Teman

94 3 2
                                    

May 11, 2022

Catatan pertamaku di sini. Malam setelah menghabiskan 2 gelas iced lemon tea bersama beberapa teman. Momen yang paling ku rindukan, anehnya menjadi yang paling ingin ku lupakan. Senang bertemu mereka, tapi juga menyebalkan.

Kebanyakan cerita yang aku ingin mereka dengarkan tidak mendapat respon yang ku mau. Diam, tenang dan ada. Aku akan senang jika mereka hanya mendengarkan. Aku sudah tau semua solusinya. Tapi dibanding solusi, mereka lebih suka memberi komentar tajam ala seorang teman. Sangat bisa diandalkan.

Aku bahkan tidak bisa menyelesaikan ceritaku. Padahal aku masih ingin mengumpat orang yang membuat rasa percaya diriku berantakan. Bahkan aku tidak meminta pembelaan. Tapi rasa percaya diriku malah makin dihancurkan.

Memuakkan. Aku tidak ingin menangis karena memalukan. Tidak bisa menceritakannya ke orang lain karena takut kritikan itu makin pedas. Tapi aku benci karena ini menyesakkan dan aku tidak suka menjadi cengeng. Aku bahkan tidak bisa menyalahkan garis hidup yang sudah ditentukan. Tidak punya rasa syukur, begitu mereka akan menyebutku.

Tak usah dipikir, katanya. Bukankah mereka juga pernah merasa seperti ini? Disinggung dengan hal yang paling membuat seseorang mempertanyakan arti keberadaannya?
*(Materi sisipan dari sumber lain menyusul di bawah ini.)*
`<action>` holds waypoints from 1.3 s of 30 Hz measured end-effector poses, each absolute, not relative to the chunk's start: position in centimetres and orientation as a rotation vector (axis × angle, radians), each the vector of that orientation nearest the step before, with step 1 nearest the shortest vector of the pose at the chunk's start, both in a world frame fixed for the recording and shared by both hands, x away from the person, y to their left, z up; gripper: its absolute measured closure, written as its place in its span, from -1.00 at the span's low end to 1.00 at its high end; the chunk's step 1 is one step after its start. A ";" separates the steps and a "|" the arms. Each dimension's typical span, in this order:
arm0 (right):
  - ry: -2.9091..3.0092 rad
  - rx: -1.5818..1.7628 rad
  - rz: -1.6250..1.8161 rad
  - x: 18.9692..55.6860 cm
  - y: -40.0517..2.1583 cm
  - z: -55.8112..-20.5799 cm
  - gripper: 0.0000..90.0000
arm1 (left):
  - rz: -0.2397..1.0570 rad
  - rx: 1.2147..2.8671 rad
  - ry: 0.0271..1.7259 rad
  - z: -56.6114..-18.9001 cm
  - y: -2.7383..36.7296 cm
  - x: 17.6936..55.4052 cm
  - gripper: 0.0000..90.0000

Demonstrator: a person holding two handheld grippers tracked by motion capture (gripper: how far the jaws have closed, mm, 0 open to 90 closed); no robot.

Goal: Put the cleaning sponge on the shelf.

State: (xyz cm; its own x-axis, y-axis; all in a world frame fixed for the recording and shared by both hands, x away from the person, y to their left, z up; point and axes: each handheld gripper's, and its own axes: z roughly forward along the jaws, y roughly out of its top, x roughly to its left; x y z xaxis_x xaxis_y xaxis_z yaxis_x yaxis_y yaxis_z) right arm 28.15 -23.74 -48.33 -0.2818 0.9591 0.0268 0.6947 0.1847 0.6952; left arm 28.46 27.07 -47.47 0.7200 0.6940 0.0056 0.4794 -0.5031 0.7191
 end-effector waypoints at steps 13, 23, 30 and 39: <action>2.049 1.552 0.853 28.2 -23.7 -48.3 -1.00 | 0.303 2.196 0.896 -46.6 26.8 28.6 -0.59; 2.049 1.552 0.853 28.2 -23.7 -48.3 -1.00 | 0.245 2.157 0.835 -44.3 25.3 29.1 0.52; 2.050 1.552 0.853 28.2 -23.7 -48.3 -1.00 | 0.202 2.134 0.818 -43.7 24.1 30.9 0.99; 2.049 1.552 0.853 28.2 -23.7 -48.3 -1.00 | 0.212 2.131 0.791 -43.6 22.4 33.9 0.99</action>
Bagiku tentang fisik dan selera fashion.

"Kamu manis. Jangan insecure."

"Pakaianmu kaya ibu-ibu."

"Wajahmu kusam, nggak pengen coba pakai skincare?"

"Coba deh mix and match baju di lemari."

Semua perkataan itu anehnya menancap kuat di ulu hati. Asam lambungku naik begitu aku mengingat tiap kalimatnya. Selalu berhasil membawaku kembali ke mode hate yourself.

"Ya kalau kamu merasa perkataannya benar, coba ubah diri lah. Masa mau insecure terus?"

Mungkin bagi mereka memang semudah membalik telapak tangan. Bagiku melelahkan. Mencoba menahan rasa ingin meninju bayangan di depanku tiap kali bercermin. Bahkan diriku sendiri tak suka aku. Jadi apa yang harus ku ubah?